Shock analysis and optimization of two-layered cellular materials subject to pulse loading

• Published in: International journal of impact engineering Vol. 57; pp. 55 - 69
• Main Authors: Goetz, John C., Matouš, Karel
• Format: Journal Article
• Language: English
• Published: Elsevier Ltd 01.07.2013
• Subjects: Cellular; Cellular material; Design engineering; Energy conservation; Gain; Mathematical models; Method of characteristics; Optimization; Plasticity; Shock wave; Stress-strain relationships; Cellular material; Shock wave; Optimization; Plasticity
• ISSN: 0734-743X; 1879-3509
• DOI: 10.1016/j.ijimpeng.2013.01.001

We present the method of characteristics with mass, momentum, and energy conservation to solve the nonlinear wave equation with shock formation in a two layer one-dimensional rod made of cellular material.
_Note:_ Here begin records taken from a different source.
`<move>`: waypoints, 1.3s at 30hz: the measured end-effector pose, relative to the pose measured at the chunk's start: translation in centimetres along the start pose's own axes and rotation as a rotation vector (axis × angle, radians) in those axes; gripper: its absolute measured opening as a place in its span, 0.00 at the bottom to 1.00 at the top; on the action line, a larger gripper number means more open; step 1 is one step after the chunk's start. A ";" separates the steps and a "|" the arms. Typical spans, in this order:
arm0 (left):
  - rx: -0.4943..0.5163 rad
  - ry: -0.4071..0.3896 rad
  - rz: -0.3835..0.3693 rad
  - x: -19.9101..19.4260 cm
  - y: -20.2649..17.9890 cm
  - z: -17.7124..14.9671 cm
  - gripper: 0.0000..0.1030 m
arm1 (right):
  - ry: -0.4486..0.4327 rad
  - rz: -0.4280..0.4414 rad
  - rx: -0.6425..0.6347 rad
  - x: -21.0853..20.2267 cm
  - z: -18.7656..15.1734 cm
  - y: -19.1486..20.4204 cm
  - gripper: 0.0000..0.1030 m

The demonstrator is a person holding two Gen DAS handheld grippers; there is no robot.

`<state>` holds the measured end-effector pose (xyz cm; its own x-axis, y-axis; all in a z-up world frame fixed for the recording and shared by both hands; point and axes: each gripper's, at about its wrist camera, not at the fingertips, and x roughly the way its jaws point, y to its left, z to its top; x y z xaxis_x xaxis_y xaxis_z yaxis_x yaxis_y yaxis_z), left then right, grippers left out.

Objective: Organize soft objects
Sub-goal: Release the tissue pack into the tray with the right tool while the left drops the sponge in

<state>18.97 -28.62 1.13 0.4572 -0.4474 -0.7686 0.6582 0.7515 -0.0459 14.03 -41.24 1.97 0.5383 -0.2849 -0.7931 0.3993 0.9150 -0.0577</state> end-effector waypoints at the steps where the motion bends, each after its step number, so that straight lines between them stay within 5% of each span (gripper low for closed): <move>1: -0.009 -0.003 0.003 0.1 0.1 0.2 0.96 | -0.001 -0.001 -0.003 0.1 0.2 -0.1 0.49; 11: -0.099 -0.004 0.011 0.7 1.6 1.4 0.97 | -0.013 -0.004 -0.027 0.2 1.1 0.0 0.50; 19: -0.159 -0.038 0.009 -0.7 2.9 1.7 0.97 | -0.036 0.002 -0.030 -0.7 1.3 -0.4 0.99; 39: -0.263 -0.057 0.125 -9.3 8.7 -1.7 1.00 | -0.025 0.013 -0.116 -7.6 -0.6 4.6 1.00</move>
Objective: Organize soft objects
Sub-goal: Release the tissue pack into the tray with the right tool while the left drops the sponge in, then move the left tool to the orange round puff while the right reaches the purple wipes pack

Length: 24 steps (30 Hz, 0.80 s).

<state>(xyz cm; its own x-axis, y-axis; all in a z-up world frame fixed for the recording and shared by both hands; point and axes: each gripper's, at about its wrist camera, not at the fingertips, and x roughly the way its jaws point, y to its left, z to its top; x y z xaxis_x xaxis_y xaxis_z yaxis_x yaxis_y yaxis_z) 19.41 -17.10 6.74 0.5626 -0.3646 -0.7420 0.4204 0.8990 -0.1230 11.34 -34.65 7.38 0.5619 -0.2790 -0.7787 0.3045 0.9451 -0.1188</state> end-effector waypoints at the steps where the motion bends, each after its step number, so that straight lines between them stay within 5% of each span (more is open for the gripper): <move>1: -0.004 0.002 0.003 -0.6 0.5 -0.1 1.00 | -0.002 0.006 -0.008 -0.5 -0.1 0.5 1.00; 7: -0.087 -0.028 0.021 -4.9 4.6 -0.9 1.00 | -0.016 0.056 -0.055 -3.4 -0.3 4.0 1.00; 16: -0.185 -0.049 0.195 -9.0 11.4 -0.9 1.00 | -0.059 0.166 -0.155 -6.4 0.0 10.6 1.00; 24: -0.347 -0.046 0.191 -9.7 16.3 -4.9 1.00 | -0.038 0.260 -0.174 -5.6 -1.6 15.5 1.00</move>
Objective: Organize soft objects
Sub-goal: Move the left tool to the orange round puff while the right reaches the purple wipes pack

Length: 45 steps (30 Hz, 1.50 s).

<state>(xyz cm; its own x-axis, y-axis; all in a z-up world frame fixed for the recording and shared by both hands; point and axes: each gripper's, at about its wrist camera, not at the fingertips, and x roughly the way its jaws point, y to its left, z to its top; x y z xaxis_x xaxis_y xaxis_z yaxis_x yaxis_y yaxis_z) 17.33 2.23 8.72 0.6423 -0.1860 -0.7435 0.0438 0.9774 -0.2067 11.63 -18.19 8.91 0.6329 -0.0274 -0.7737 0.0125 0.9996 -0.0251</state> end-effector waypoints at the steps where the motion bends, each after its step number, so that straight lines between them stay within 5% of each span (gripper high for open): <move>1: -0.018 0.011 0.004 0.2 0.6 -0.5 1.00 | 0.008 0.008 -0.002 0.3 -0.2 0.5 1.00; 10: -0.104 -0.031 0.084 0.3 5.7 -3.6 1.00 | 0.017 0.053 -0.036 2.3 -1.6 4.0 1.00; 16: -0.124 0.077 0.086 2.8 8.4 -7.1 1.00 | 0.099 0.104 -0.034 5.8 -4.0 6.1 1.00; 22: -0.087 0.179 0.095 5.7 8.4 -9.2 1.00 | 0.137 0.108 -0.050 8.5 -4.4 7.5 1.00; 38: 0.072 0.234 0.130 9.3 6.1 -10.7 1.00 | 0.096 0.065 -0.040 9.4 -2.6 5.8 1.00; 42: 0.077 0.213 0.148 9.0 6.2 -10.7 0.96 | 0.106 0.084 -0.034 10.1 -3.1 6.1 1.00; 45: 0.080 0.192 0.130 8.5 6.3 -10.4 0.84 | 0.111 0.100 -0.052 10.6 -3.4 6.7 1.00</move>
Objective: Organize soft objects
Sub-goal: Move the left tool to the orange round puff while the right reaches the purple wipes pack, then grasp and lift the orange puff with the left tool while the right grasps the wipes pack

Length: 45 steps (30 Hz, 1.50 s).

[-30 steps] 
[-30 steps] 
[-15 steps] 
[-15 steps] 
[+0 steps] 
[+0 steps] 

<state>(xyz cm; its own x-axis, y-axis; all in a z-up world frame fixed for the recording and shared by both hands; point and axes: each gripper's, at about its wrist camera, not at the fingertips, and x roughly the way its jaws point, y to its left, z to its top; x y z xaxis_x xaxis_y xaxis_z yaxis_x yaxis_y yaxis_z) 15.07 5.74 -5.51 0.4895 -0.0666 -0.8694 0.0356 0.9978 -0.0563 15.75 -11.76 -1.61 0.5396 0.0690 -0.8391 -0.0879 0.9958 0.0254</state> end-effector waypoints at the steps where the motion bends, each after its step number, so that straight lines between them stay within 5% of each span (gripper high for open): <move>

We show that the rigid-perfectly-plastic-locking model cannot predict shock formation at a material interface, so we propose an elastic–plastic-densifying model to describe the stress–strain behavior of the cellular materials. The conditions for shock formation at a material interface are provided. We conduct a two-layer analysis to gain insights into the behavior of two layer cellular systems and to determine which material properties are most important for design. Finally, we optimize the significant parameters to reduce the length of one and two layered cellular systems with impulse and mass constraints subject to pulse loading. The results reinforce the concept of sandwich structures and show that two layer systems can achieve a 30% reduction in length over single layer ones. ► We present the method of characteristics with mass, momentum, and energy conservation to solve the nonlinear wave equation. ► We show that the rigid-perfectly-plastic-locking model cannot predict shock formation at a material interface. ► We provide the conditions for shock formation at a material interface. ► We conduct parametric and sensitivity studies to gain insights into the behavior of two layer cellular systems. ► We optimize significant parameters to reduce the length of one and two layered cellular systems subject to pulse loading.